■ **Work task**
Starting at the line that has "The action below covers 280" and stopping after the line that has "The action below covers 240", reproduce the listing below exactly; omit everything else.

■ **Data supplied**
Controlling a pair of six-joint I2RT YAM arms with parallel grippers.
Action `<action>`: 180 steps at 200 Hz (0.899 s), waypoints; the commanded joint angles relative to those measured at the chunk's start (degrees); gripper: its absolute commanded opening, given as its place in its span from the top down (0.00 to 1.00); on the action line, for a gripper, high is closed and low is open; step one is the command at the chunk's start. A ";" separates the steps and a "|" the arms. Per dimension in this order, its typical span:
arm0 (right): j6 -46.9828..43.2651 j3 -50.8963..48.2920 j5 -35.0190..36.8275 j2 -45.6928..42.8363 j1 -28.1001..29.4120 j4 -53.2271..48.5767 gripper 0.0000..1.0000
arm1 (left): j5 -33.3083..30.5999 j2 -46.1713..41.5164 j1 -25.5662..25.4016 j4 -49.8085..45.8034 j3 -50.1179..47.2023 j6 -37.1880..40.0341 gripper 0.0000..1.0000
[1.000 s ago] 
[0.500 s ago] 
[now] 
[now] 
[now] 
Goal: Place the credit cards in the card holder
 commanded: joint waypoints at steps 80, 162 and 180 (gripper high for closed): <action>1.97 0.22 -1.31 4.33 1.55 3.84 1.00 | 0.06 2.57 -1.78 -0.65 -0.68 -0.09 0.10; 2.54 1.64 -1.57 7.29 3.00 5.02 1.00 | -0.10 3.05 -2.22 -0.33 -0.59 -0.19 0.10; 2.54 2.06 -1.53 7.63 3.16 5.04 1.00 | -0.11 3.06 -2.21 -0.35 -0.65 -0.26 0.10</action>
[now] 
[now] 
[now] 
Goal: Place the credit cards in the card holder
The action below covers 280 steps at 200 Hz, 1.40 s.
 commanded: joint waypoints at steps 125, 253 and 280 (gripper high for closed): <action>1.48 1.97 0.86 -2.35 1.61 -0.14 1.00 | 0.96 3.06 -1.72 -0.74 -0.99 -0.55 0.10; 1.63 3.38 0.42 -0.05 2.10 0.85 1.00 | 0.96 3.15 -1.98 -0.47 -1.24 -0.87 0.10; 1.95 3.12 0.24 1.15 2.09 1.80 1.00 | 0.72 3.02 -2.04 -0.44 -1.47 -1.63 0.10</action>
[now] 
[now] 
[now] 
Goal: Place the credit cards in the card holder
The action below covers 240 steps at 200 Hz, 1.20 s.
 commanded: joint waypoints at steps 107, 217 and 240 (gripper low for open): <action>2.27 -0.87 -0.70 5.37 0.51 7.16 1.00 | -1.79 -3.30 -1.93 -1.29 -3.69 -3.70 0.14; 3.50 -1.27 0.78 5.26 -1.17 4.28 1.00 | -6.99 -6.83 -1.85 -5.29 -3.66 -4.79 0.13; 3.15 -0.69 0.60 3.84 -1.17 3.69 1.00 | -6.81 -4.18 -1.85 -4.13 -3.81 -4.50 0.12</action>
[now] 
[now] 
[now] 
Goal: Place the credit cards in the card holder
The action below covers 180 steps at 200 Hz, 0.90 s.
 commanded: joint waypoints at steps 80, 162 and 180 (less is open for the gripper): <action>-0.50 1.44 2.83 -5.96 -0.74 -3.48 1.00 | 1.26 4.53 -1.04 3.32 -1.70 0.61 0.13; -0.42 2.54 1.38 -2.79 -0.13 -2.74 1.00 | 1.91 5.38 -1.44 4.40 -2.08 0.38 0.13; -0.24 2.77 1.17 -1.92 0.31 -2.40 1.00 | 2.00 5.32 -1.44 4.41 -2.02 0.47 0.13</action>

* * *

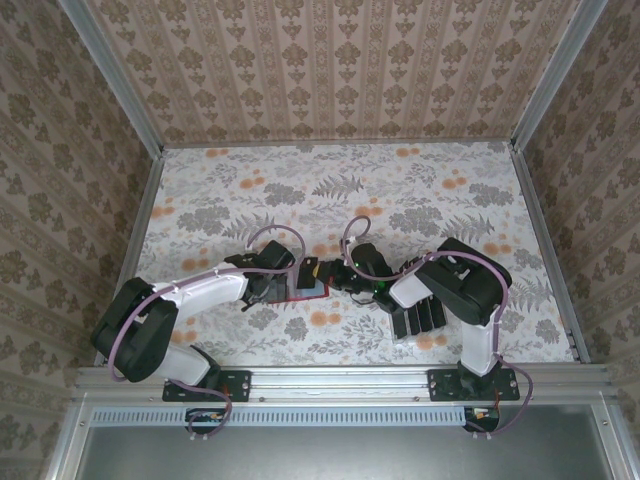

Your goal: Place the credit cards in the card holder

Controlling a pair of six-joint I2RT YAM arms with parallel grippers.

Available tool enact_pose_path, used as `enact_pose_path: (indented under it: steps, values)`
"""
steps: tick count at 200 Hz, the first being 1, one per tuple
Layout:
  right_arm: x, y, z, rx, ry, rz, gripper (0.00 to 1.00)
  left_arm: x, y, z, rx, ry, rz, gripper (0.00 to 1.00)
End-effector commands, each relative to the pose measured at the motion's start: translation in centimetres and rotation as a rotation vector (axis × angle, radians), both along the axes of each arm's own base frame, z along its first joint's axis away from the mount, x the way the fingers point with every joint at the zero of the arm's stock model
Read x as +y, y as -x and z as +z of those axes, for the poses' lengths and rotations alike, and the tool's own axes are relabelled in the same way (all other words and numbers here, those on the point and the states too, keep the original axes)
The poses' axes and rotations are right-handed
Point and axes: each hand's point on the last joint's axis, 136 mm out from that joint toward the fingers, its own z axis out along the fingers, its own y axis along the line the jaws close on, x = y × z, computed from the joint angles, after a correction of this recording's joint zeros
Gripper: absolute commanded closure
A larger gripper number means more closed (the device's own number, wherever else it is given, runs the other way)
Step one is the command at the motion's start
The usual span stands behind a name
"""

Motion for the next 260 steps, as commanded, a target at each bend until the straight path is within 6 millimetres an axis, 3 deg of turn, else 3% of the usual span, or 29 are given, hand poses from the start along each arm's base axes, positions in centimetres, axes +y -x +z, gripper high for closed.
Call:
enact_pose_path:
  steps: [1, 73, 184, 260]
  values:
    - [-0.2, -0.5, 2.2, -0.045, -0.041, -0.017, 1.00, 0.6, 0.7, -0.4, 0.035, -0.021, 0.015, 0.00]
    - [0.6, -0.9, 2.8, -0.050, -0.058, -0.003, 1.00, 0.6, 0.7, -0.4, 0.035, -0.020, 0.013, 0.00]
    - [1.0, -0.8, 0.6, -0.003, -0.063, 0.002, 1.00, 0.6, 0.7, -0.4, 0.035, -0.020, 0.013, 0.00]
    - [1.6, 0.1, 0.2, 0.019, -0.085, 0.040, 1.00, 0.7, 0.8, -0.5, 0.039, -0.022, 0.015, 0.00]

■ **Output below**
The action below covers 280 steps at 200 Hz, 1.40 s.
 commanded: joint waypoints at steps 125, 253 and 280 (gripper high for closed): <action>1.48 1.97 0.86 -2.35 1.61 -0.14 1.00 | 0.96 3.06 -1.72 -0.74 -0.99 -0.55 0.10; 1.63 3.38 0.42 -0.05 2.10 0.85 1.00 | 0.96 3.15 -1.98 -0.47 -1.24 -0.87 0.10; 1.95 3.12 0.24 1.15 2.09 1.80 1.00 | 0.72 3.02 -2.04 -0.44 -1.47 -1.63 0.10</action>
[now] 
[now] 
[now] 
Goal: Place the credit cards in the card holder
The action below covers 240 steps at 200 Hz, 1.20 s.

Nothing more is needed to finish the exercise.